▸ **WORK INSTRUCTIONS**:
Please repeat the lines below exactly. Begin with the line containing "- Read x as" and go on through the line containing "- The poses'".

+++ RECORDED INFORMATION

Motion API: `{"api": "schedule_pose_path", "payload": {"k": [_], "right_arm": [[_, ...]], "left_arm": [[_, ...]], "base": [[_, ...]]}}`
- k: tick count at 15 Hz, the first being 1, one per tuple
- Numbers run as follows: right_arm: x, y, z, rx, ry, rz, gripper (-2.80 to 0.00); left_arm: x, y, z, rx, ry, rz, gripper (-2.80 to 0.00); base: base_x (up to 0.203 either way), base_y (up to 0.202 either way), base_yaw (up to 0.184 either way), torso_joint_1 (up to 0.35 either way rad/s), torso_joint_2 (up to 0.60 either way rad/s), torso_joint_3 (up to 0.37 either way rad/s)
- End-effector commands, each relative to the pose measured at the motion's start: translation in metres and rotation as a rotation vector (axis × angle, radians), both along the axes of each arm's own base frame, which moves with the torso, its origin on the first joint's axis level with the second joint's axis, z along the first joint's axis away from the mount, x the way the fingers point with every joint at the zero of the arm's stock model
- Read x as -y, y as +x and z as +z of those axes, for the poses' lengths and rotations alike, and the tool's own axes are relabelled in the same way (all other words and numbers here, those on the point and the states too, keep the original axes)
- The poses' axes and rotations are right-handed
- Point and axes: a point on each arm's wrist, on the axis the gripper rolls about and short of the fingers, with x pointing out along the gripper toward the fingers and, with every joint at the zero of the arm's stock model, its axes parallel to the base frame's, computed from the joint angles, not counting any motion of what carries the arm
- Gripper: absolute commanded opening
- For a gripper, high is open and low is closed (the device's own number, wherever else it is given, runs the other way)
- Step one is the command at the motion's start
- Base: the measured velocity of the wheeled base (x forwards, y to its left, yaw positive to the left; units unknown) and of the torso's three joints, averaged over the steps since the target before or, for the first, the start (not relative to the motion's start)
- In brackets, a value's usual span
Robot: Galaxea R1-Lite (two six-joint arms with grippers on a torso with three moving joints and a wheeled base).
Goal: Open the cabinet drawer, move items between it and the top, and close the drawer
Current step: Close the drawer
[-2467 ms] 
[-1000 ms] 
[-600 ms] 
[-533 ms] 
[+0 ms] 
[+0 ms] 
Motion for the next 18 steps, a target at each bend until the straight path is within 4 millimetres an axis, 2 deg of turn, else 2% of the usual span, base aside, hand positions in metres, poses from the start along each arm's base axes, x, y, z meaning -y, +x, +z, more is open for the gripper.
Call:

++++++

▸ **EXPECTED OUTPUT**:
- Read x as -y, y as +x and z as +z of those axes, for the poses' lengths and rotations alike, and the tool's own axes are relabelled in the same way (all other words and numbers here, those on the point and the states too, keep the original axes)
- The poses' axes and rotations are right-handed

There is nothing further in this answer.